After nearly two years of development, the STARS program will remain in pilot program throughout 2008, and will launch the official version 1.0 in spring 2009.
The schools participating in the pilot launch cover a range of geographic locations, campus sizes and type of institution, including both public and private schools and everything from community colleges to research universities. Among the larger schools involved are New York University, Arizona State University and University of Arizona, and two schools in the University of California system, at San Diego and Santa Barbara.

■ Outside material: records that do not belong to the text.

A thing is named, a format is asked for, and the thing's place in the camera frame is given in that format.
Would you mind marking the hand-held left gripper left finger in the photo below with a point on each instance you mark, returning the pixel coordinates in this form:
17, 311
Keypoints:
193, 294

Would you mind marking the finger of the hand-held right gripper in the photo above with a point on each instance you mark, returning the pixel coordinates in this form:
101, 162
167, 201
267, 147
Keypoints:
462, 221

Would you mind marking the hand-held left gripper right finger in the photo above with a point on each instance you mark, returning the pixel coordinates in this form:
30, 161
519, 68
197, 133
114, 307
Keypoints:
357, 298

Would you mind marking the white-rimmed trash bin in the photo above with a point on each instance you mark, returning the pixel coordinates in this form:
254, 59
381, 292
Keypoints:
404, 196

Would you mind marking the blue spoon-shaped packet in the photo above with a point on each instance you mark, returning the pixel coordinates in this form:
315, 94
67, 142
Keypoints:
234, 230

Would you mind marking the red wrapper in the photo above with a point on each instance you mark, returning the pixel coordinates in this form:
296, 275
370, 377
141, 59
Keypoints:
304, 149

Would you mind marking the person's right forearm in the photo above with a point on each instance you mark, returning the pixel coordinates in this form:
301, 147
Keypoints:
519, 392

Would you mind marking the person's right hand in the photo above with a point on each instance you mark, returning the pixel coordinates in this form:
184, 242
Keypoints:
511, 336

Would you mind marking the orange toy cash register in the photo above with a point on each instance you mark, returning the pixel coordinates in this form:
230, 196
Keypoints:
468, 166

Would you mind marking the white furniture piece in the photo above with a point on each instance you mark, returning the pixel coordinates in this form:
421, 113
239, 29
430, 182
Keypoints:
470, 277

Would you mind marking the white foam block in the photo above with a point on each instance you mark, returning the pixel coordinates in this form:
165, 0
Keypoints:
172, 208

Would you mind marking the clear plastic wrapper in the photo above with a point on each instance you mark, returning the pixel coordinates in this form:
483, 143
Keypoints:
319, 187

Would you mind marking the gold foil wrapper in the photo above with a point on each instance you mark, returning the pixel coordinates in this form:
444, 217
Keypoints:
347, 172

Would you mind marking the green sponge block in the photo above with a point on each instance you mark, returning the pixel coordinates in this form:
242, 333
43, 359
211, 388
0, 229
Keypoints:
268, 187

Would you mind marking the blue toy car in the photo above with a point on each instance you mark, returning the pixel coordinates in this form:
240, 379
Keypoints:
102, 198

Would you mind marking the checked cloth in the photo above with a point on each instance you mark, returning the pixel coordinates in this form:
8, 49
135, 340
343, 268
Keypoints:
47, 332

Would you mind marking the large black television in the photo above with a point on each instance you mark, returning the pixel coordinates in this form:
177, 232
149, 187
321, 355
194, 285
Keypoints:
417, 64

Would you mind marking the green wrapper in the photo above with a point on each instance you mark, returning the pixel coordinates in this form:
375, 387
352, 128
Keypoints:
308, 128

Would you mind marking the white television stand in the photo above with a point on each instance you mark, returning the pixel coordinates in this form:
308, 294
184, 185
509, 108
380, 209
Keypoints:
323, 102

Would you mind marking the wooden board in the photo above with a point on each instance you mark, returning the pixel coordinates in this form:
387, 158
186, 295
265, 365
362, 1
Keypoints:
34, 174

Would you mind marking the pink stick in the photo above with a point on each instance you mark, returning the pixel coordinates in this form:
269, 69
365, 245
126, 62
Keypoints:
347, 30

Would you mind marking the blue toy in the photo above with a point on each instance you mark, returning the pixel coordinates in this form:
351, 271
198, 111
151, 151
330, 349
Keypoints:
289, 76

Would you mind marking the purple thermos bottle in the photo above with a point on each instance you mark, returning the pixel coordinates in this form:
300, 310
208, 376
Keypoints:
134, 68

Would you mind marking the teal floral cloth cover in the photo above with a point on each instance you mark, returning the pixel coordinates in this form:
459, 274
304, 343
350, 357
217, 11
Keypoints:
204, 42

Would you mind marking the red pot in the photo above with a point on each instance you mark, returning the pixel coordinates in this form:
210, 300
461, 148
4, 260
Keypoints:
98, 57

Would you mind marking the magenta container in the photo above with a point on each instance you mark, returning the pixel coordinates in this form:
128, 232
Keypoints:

There are five main goals of the pilot program, including:
- To help gauge the progress of colleges and universities toward sustainability in all sectors, from governance and operations to academics and community engagement;
- Develop meaningful ways to compare progress across institutions and benchmark within institutions;
- Develop and promote incentives for continuous improvement toward sustainability;
- Create ways to share best practices and resources on sustainability and performance across institutions; and
- Build more diverse participation in each campus's sustainability movement.
The new STARS program takes the many threads of campus greening and combines them into one comprehensive system. It is patterned after the U.S. Green Building Council's LEED green building rating system, in that it scores institutions on the points it achieves in several categories of performance. Unlike LEED, however, STARS is applied to the entire campus and takes into account social responsibility as well as environmental stewardship.
The three categories within the STARS program are Curriculum and Research, Operations, and Administration and Finance. Each of these categories contain subsets of credits, examining, for example, buildings and purchasing under the Operations category and investment in the Administration and Finance category.